Effect of vagal nerve stimulation on leading pacemaker site of the zebrafish sinoatrial node (SAN). Schematic of the zebrafish isolated heart showing the location of the SAN and the intact left (LX) and right (RX) cardiac branches of the vagal nerve (A). The leading pacemaker site(s) measured in individual SAN before nerve stimulation (B,E), during left (LVNS, C) or right (RVNS, F) vagal nerve stimulation at 15 Hz, and during LVNS and RVNS after application of the nicotinic receptor blocker hexamethonium (D,G), projected onto a representative SAN image, with individual subjects differentiated by colour (n = 8).

Effects of blebbistatin on the zebrafish sinoatrial node (SAN), atrial, and ventricular action potential (AP). Representative AP (A–C) and measured parameters (D–K) in the SAN (green), atrium (red), and ventricle (blue) with (dark) and without (light) blebbistatin (10 μM for 30 min). APD₅₀ and APD₈₀, AP duration at 50% and 80% repolarisation; DD, diastolic depolarisation; dV/dt_max, maximum rate of change of membrane potential during the AP upstroke; MDP, maximum diastolic potential; V_m, membrane potential. Data shown as mean ± SEM. SAN, atrium, and ventricle compared by unpaired, one-way ANOVA and Tukey post hoc tests; ^#p < 0.05. Control and blebbistatin compared by unpaired, two-tailed, Student’s t-tests; *p < 0.05. n indicates number of impalements, which were acquired in N = 6 hearts.

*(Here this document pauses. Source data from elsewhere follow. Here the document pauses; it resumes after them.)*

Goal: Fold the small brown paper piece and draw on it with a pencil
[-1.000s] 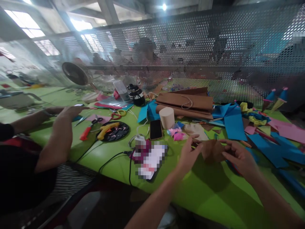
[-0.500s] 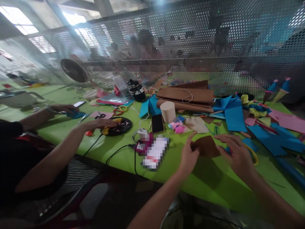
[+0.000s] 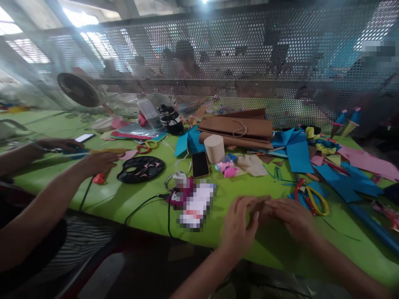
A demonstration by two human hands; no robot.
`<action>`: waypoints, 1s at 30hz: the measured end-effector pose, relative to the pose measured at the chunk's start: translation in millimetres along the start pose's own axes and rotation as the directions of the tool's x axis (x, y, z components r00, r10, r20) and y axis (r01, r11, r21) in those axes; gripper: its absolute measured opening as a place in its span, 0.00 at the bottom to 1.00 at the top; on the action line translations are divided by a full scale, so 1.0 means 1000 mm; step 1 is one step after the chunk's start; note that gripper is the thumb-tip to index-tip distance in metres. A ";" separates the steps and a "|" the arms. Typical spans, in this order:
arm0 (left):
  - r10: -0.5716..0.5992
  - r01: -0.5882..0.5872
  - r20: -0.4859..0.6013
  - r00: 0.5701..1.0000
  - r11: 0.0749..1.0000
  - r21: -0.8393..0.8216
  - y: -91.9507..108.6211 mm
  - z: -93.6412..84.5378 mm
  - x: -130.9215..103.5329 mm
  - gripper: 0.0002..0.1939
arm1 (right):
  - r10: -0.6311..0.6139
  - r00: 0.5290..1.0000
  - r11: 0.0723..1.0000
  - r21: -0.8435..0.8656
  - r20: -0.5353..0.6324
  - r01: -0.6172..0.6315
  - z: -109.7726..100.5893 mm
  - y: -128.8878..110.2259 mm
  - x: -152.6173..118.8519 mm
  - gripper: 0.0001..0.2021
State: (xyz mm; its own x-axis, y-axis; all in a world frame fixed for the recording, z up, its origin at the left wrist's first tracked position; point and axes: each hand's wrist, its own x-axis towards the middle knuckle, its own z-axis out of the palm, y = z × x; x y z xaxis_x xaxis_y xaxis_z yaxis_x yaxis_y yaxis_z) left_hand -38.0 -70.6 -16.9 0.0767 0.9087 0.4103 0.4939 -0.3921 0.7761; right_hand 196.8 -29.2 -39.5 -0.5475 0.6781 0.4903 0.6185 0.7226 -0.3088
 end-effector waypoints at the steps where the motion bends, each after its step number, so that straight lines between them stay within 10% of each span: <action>1: 0.087 -0.091 0.092 0.992 0.995 0.045 0.000 -0.001 0.001 0.14 | -0.012 1.000 1.000 0.011 0.007 0.012 0.000 0.000 0.001 0.24; 5: 0.143 -0.240 0.454 0.879 0.956 0.165 -0.004 0.002 0.002 0.14 | -0.042 0.999 0.999 0.004 0.034 0.042 -0.001 -0.002 0.001 0.22; 13: 0.143 -0.380 0.631 0.763 0.889 0.257 -0.021 -0.008 -0.010 0.27 | 0.008 0.989 0.992 -0.122 0.146 0.011 -0.027 -0.007 -0.035 0.25; 21: 0.091 -0.332 0.626 0.774 0.901 0.279 -0.016 -0.012 -0.014 0.27 | 0.142 0.984 0.978 -0.171 0.106 -0.123 -0.049 0.006 -0.060 0.14; 30: 0.089 -0.311 0.597 0.797 0.908 0.281 -0.019 -0.007 -0.016 0.26 | 0.300 0.953 0.942 -0.171 0.034 -0.290 -0.072 0.015 -0.029 0.13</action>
State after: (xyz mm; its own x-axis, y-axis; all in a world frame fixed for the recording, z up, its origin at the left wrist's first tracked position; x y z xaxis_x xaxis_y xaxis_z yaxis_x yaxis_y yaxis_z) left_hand -54.4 -79.1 -34.9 0.6221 0.7751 0.1103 0.6676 -0.5987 0.4426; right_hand 262.3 -47.9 0.4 -0.3555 0.8679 0.3470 0.8375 0.4606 -0.2940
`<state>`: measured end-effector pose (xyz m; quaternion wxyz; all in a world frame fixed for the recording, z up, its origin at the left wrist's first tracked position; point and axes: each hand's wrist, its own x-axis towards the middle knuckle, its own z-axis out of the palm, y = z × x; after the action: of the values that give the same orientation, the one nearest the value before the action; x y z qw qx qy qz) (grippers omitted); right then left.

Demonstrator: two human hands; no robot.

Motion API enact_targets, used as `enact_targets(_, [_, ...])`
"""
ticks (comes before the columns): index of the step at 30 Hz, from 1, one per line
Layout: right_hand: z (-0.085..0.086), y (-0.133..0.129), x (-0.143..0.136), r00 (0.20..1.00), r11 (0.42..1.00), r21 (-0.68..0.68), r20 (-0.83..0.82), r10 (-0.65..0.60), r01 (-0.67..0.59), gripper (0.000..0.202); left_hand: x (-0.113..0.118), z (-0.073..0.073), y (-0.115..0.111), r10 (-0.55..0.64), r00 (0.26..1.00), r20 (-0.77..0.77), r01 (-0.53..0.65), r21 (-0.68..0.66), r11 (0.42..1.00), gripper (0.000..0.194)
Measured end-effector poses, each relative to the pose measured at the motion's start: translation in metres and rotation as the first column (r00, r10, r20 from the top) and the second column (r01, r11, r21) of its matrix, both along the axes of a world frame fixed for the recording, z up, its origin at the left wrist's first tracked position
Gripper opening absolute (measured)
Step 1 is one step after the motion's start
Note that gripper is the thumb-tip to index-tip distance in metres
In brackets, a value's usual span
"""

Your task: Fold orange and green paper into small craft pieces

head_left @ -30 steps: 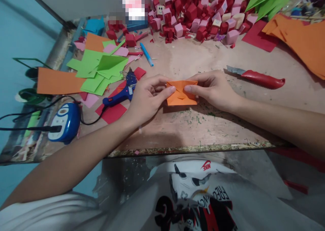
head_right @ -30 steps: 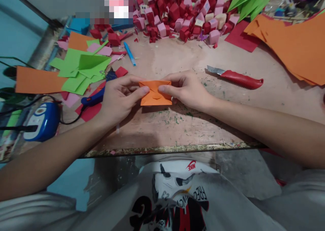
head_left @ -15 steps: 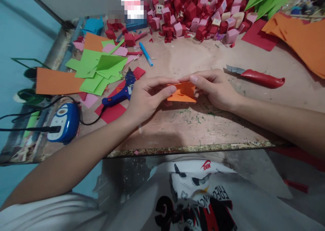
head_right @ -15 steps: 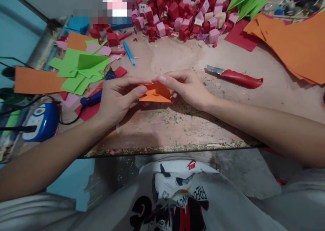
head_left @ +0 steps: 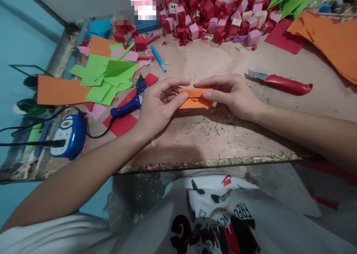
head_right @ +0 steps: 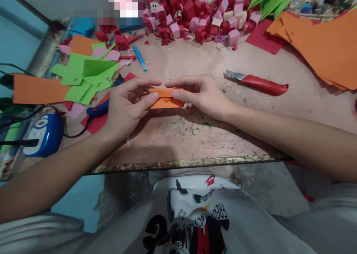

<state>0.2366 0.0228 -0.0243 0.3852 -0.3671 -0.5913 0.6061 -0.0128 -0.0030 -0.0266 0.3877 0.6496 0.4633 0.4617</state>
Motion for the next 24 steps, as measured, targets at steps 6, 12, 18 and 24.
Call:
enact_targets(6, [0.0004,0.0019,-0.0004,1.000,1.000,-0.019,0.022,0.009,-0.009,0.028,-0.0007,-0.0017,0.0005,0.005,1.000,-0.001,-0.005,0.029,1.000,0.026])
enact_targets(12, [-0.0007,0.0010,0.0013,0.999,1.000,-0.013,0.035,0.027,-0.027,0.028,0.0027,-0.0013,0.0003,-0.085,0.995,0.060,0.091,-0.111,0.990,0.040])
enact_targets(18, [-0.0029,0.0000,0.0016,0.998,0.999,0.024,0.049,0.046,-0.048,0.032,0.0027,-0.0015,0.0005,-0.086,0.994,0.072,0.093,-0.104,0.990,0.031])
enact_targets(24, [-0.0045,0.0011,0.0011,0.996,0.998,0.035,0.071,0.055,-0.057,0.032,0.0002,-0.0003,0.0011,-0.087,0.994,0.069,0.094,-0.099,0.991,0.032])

Effect of mechanical preload on zebrafish and rabbit sinoatrial node automaticity. Representative electrocardiogram (ECG) recording of zebrafish (A) and rabbit (D) sinoatrial node rhythm under unloaded (slack) or mechanically preloaded (5 mg or 300 mg) conditions. Heart rate over time of individual zebrafish (B, n = 8) and rabbit (E, n = 8) sinoatrial nodes when mechanically unloaded or preloaded. Average heart rate and the inter-beat variability of cycle length (measured as the root mean square of its successive differences, RMSSD_CL) of the zebrafish (C) and rabbit (F) sinoatrial node when mechanically unloaded or preloaded. Data shown as mean ± SEM. Means compared by paired, two-tailed, Student’s t-tests; *p < 0.05.

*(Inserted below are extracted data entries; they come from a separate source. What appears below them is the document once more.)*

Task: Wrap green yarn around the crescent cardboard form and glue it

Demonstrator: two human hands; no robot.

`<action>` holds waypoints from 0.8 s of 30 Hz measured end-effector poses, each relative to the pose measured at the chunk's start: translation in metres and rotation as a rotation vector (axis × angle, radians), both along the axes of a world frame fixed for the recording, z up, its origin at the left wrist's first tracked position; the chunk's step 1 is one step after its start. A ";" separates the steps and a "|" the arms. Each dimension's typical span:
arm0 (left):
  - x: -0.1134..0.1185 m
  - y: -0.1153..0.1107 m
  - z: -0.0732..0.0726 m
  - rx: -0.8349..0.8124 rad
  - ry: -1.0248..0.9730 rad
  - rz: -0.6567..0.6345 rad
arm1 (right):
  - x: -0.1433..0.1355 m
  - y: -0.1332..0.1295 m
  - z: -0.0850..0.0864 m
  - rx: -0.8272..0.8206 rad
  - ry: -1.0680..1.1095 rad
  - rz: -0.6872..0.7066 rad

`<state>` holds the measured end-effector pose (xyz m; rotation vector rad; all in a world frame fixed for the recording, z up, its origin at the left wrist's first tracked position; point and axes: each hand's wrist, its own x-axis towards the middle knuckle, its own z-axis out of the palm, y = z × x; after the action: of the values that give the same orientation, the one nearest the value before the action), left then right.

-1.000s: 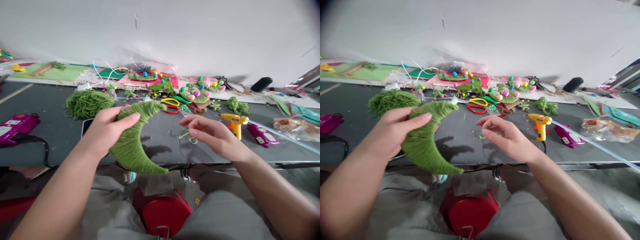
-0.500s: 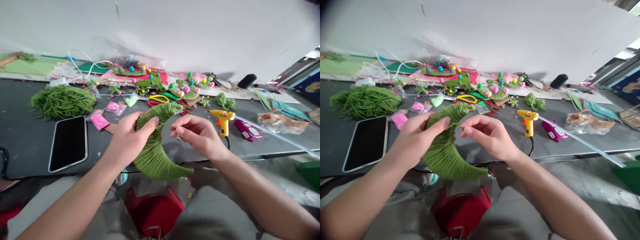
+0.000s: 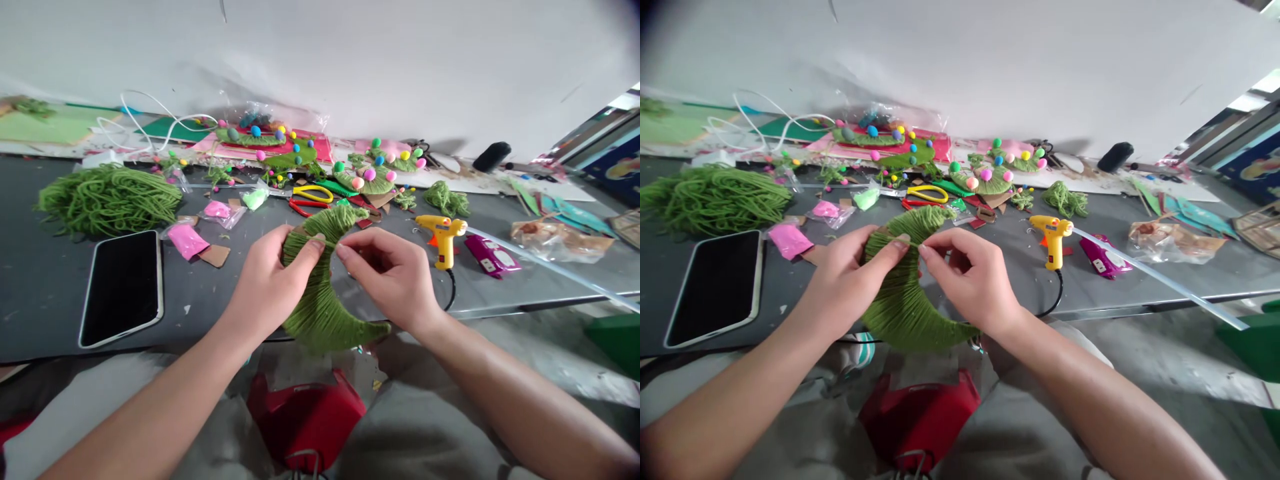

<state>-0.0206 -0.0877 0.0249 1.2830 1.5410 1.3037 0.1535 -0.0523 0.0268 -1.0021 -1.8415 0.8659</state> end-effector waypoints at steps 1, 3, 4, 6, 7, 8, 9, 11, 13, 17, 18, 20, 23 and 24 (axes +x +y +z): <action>0.001 0.000 0.001 -0.007 0.011 -0.013 | -0.001 0.000 0.000 -0.006 0.014 -0.003; 0.002 -0.001 0.002 -0.010 0.034 -0.035 | -0.004 0.000 -0.001 -0.041 0.055 -0.003; 0.002 -0.002 0.003 -0.001 0.041 -0.034 | -0.005 0.001 -0.001 -0.065 0.073 -0.003; 0.002 -0.002 0.005 0.011 0.052 -0.033 | -0.007 0.004 0.000 -0.120 0.111 0.007; 0.002 -0.003 0.005 0.016 0.058 -0.031 | -0.007 0.005 0.000 -0.151 0.136 0.021; 0.002 -0.003 0.005 0.021 0.063 -0.030 | -0.007 0.007 0.000 -0.184 0.165 0.042; 0.001 -0.003 0.004 0.024 0.067 -0.029 | -0.007 0.009 0.000 -0.223 0.197 0.067; 0.000 -0.004 0.003 0.032 0.072 -0.024 | -0.006 0.011 -0.001 -0.332 0.261 0.129; -0.001 -0.004 0.002 0.035 0.067 -0.021 | -0.006 0.014 -0.003 -0.469 0.314 0.177; -0.002 -0.004 0.003 0.045 0.082 -0.018 | -0.005 0.020 -0.008 -0.635 0.376 0.213; -0.002 -0.003 0.003 0.048 0.094 -0.017 | -0.005 0.021 -0.009 -0.649 0.378 0.219; -0.002 -0.003 0.003 0.053 0.109 -0.016 | -0.004 0.023 -0.010 -0.664 0.369 0.236; -0.003 -0.002 0.003 0.056 0.139 -0.001 | -0.003 0.024 -0.009 -0.664 0.347 0.243; -0.003 -0.002 0.003 0.057 0.155 0.010 | -0.002 0.023 -0.008 -0.654 0.342 0.239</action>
<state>-0.0240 -0.0894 0.0275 1.4426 1.6279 1.2882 0.1511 -0.0290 0.0191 -0.9398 -1.4192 1.7408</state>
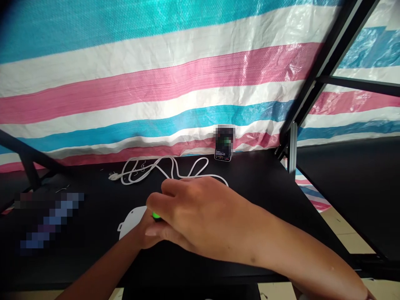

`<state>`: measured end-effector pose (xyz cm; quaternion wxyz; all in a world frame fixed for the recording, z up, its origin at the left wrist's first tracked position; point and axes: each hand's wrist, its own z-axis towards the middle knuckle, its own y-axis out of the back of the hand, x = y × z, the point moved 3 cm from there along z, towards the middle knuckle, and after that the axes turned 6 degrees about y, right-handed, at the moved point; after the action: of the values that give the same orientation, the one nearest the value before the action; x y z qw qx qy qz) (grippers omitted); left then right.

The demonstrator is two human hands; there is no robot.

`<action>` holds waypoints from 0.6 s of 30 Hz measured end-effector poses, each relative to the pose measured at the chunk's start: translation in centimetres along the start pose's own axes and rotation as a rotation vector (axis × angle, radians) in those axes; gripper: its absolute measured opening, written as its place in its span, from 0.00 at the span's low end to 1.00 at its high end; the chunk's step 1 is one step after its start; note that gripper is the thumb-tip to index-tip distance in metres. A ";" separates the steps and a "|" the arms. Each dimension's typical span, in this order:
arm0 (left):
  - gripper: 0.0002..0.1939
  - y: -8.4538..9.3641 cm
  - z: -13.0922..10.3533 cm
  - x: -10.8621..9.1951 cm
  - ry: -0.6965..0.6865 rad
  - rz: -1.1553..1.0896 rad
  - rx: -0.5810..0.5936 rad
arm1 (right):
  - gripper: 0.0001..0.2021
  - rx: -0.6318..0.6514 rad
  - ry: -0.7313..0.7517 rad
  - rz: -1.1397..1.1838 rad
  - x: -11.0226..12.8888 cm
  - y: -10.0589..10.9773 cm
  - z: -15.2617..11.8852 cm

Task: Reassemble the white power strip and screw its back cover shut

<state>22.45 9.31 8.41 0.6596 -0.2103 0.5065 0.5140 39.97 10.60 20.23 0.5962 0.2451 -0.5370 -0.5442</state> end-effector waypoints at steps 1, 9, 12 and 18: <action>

Figure 6. Summary of the drivers of zebrafish sinoatrial node (SAN) automaticity. AP, action potential; DD, diastolic depolarisation; I_Ca,L, L-type Ca²⁺ current; I_Ca,T, T-type Ca²⁺ current; IBI, inter-beat interval; IBV, inter-beat variation; I_f, “funny” current; I_Kr/s, rapid/slow delayed rectifier K⁺ current; I_NCX, Na⁺-Ca²⁺ exchanger current; I_SAC,NS, cation non-selective stretch-activated channels; MDP, maximum diastolic potential; MSP, maximum systolic potential; RyR, ryanodine receptors; SR, sarcoplasmic reticulum; ZF, zebrafish.